# [Work to be completed]
Could you print every line from the first one of the records below through the line containing "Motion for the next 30", with both included and nothing else?

# [Given entries]

++++++

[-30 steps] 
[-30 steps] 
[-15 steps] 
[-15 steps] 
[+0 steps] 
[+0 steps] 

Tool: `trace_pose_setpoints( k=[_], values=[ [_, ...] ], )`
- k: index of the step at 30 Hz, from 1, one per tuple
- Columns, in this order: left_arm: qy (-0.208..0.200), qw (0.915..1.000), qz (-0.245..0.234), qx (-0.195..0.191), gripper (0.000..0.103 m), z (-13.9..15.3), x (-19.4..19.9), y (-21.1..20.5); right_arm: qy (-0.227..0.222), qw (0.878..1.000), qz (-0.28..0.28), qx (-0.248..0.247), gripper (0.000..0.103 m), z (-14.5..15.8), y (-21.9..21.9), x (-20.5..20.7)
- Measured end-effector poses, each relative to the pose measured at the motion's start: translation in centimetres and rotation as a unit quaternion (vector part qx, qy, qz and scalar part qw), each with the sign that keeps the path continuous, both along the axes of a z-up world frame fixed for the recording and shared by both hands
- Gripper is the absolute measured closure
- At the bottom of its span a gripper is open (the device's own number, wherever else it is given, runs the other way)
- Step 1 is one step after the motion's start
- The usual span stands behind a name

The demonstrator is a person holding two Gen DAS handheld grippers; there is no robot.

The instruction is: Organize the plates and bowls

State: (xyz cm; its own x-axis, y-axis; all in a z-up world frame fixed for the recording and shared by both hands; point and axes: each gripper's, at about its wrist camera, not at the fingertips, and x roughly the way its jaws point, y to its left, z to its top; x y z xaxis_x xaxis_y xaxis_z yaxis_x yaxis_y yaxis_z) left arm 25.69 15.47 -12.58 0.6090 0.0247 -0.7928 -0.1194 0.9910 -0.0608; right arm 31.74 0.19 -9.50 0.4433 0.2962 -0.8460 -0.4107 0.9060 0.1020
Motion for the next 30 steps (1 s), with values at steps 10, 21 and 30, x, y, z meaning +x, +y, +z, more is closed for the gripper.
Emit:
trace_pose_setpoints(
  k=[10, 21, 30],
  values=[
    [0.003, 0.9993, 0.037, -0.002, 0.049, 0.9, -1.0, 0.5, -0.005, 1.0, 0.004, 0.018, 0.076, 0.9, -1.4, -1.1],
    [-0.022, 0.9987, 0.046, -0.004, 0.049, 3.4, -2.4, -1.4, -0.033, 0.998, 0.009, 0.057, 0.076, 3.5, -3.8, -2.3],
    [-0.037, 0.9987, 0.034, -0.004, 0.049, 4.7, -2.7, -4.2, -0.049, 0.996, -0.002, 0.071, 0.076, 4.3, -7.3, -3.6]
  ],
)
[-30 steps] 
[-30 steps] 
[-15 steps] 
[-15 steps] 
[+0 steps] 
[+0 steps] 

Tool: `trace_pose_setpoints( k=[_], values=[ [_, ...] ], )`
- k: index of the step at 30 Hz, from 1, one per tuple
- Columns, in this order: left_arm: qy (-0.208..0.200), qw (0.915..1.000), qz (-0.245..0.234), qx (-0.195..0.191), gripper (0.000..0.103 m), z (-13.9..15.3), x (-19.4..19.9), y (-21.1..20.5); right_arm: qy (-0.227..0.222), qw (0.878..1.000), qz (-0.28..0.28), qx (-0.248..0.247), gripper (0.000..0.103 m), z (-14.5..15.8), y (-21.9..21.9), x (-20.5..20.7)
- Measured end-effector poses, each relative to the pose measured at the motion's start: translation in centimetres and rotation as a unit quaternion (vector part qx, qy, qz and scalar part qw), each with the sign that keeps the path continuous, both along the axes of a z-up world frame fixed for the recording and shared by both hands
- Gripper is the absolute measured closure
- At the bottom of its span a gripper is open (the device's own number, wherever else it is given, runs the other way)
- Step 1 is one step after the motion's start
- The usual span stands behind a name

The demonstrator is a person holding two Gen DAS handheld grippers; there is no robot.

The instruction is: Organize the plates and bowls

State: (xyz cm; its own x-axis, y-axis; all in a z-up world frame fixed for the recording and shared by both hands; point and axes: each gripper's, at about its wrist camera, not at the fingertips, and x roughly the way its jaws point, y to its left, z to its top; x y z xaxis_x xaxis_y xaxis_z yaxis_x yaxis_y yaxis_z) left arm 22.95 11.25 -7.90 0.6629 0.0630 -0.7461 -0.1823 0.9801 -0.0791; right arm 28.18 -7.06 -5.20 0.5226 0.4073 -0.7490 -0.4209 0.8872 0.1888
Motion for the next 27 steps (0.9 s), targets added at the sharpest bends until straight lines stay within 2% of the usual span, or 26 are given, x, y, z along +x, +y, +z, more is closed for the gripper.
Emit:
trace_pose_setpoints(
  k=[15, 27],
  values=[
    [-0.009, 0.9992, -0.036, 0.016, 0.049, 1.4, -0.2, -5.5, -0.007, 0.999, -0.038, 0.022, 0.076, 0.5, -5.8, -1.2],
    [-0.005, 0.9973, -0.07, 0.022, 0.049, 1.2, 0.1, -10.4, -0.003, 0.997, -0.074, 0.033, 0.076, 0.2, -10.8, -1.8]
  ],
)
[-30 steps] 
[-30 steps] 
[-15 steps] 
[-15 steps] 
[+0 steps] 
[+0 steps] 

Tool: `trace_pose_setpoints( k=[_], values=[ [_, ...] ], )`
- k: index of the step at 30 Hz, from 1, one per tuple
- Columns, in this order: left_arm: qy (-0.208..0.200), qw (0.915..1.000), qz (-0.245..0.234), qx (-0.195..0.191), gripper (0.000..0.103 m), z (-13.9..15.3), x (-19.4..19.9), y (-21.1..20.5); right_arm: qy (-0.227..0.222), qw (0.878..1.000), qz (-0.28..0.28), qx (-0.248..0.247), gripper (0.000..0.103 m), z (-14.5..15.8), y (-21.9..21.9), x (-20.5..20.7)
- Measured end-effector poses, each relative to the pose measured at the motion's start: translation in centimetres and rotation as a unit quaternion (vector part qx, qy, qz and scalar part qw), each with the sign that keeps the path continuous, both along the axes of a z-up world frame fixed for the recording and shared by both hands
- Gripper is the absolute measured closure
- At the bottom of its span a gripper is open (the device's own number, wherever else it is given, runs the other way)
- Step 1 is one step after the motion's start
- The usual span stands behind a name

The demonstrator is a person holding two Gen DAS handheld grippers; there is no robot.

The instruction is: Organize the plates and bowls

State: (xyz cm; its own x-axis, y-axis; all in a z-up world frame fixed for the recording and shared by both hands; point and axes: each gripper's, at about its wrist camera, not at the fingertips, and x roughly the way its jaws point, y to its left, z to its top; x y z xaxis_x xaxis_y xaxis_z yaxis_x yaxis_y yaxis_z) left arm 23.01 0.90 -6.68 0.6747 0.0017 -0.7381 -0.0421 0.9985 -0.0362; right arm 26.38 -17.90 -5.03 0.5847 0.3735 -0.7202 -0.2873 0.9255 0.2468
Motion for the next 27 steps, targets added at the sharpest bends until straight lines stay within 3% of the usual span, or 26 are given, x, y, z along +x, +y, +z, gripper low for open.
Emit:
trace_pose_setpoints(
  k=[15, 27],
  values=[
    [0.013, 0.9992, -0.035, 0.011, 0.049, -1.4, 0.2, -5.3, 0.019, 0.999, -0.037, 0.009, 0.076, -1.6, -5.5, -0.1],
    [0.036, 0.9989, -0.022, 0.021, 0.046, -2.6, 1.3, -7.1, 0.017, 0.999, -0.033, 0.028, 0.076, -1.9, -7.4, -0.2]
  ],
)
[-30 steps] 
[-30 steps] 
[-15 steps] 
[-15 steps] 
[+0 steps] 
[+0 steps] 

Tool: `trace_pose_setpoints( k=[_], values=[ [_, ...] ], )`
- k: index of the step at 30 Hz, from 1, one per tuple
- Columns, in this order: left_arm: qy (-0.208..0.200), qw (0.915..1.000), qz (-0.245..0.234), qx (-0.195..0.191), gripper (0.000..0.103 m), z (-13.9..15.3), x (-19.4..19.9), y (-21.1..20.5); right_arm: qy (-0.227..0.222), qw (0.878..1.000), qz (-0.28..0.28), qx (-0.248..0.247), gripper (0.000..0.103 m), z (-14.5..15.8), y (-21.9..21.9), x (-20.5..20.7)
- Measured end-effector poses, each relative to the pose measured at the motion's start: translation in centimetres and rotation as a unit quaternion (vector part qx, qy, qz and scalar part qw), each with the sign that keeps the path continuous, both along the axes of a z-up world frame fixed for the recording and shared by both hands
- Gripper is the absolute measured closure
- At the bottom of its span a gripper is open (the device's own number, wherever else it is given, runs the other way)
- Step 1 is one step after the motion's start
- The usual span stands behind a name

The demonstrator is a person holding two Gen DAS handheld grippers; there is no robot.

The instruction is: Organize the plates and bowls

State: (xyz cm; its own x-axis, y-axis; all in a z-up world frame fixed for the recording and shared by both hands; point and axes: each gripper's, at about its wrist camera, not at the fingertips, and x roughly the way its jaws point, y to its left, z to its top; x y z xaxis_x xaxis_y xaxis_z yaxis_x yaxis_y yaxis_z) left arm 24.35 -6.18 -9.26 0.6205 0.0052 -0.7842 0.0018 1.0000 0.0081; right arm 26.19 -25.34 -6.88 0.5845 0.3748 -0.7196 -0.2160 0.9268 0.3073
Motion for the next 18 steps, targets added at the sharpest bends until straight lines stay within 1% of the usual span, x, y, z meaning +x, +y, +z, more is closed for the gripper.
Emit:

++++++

# [Task answer]
[-30 steps] 
[-30 steps] 
[-15 steps] 
[-15 steps] 
[+0 steps] 
[+0 steps] 

Tool: `trace_pose_setpoints( k=[_], values=[ [_, ...] ], )`
- k: index of the step at 30 Hz, from 1, one per tuple
- Columns, in this order: left_arm: qy (-0.208..0.200), qw (0.915..1.000), qz (-0.245..0.234), qx (-0.195..0.191), gripper (0.000..0.103 m), z (-13.9..15.3), x (-19.4..19.9), y (-21.1..20.5); right_arm: qy (-0.227..0.222), qw (0.878..1.000), qz (-0.28..0.28), qx (-0.248..0.247), gripper (0.000..0.103 m), z (-14.5..15.8), y (-21.9..21.9), x (-20.5..20.7)
- Measured end-effector poses, each relative to the pose measured at the motion's start: translation in centimetres and rotation as a unit quaternion (vector part qx, qy, qz and scalar part qw), each with the sign that keeps the path continuous, both along the axes of a z-up world frame fixed for the recording and shared by both hands
- Gripper is the absolute measured closure
- At the bottom of its span a gripper is open (the device's own number, wherever else it is given, runs the other way)
- Step 1 is one step after the motion's start
- The usual span stands behind a name

The demonstrator is a person holding two Gen DAS handheld grippers; there is no robot.

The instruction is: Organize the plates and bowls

State: (xyz cm; its own x-axis, y-axis; all in a z-up world frame fixed for the recording and shared by both hands; point and axes: each gripper's, at about its wrist camera, not at the fingertips, and x roughly the way its jaws point, y to its left, z to its top; x y z xaxis_x xaxis_y xaxis_z yaxis_x yaxis_y yaxis_z) left arm 25.69 15.47 -12.58 0.6090 0.0247 -0.7928 -0.1194 0.9910 -0.0608; right arm 31.74 0.19 -9.50 0.4433 0.2962 -0.8460 -0.4107 0.9060 0.1020
Motion for the next 30 steps (1 s), with values at steps 10, 21 and 30, x, y, z meaning +x, +y, +z, more is closed for the gripper.

A complete answer has now been given to the exercise.